VAN FLEET, District Judge

(orally). In this case, the complainant’s testimony having been taken and returned, the defendant now moves the court to dismiss the bill upon several grounds, some of which arise on the face of the bill, and others upon the alleged insufficiency of the evidence in various respects. These grounds will be noticed in the order in which they have been presented.

It is first urged by defendant that the bill undertakes to unite two separate and distinct causes of action, one at law to recover on a simple contract of debt, and one in equity to foreclose a pledge; the ob[242]*242jection being that this is contrary to the course of proceeding and jurisdiction of this court. I am of opinion that this objection involves a misapprehension of the effect of the facts stated in the bill. So far as material, they are, in substance, that in September, 1902, the complainant entered 'into a contract in writing with the defendant and one Peterson to furnish the material for and install, for the consideration therein provided, a hydraulic mining plant on certain placer claims owned by defendant and Peterson in the territory of Alaska; and that to secure the plaintiff against any loss that might accrue to him by reason of carrying out his contract there was pledged to him certain corporate stock belonging to the defendant; that after complainant had proceeded under his contract, and, at a large outlay, had partly installed the plant, the contract was, in June, 1903, abrogated and abandoned, and complainant relieved and discharged of all obligation to further perform the same, and thereupon a new contract was entered into between complainant and the defendant, whereby it was agreed that, in consideration of complainant turning over to the defendant the partially installed plant with all material, supplies, machinery, and tools then on hand and en route, the latter should repay the complainant, with 6 per cent, interest, the amount thus far expended by him in carrying out the original contract, together with reasonable compensation for his time; and that as a part of such new contract it was agreed by defendant that the corporate stock theretofore pledged to complainant under the first-mentioned contract should be held by him as security for the performance of the last. It is to recover upon the last-mentioned contract and to enforce his lien upon the stock so held as security for the payments therein provided, and which it is alleged have not been made, that this suit is brought; the prayer being that the stock be sold, and the proceeds applied to the payment of such amount as may be found to be due the complainant thereunder.
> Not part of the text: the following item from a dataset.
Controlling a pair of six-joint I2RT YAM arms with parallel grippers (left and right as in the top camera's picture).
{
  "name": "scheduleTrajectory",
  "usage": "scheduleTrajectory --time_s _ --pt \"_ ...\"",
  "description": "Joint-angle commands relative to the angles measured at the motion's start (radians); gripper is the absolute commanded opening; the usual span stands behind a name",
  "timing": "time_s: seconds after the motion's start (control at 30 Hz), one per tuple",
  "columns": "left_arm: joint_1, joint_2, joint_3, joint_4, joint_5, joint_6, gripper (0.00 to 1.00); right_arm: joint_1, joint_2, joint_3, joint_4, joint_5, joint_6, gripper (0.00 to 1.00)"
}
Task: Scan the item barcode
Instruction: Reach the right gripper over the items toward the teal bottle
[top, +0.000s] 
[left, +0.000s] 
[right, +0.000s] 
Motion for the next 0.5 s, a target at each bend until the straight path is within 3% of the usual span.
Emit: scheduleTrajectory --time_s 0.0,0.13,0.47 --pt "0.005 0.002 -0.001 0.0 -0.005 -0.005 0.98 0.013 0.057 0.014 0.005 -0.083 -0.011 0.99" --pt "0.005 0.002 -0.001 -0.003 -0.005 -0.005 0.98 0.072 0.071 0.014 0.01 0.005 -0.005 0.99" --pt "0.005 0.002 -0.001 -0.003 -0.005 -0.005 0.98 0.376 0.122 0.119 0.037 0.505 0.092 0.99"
To my mind these facts constitute no more than a cause of action to enforce a pledge by foreclosing a lien upon property held as security for a debt created by contract — a case falling within one of the best-recognized heads of equity jurisdiction. The fact that, incidentally and as a feature of the contract, it is essential to establish the indebtedness for which the security is held, a feature which, standing alone and independently of the pledge, would be properly cognizable in a court of law, cannot affect the right of a court of equity to entertain the bill. It is not an objection to the jurisdiction of equity that legal questions are presented for consideration which might also arise in a court of law. If the controversy be one in which a court of equity only can afford the full relief prayed for, its judisdiction is unaffected by the character of the questions involved. Holland v. Challen, 110 U. S. 24, 3 Sup. Ct. 495, 28 L. Ed. 52. Here a court of law would be quite powerless to give the relief asked as to the stock pledged; only a court of equity can do that, and this being so, and as equity does nothing piecemeal, its right to take the case for that purpose draws unto it jurisdiction to determine any question arising, legal or equitable. And the fact of the existence of such legal questions being disclosed by the allegations of the bill does not in such a case constitute a separate and distinct cause of action at law. The case is not within the principles of Scott v. Neely, [243]*243140 U. S. 106, 11 Sup. Ct. 712, 35 L. Ed. 358, mainly relied on by defendant, but is very clearly within the class of cases recognized by the court in that case as falling within the jurisdiction of a court of equity.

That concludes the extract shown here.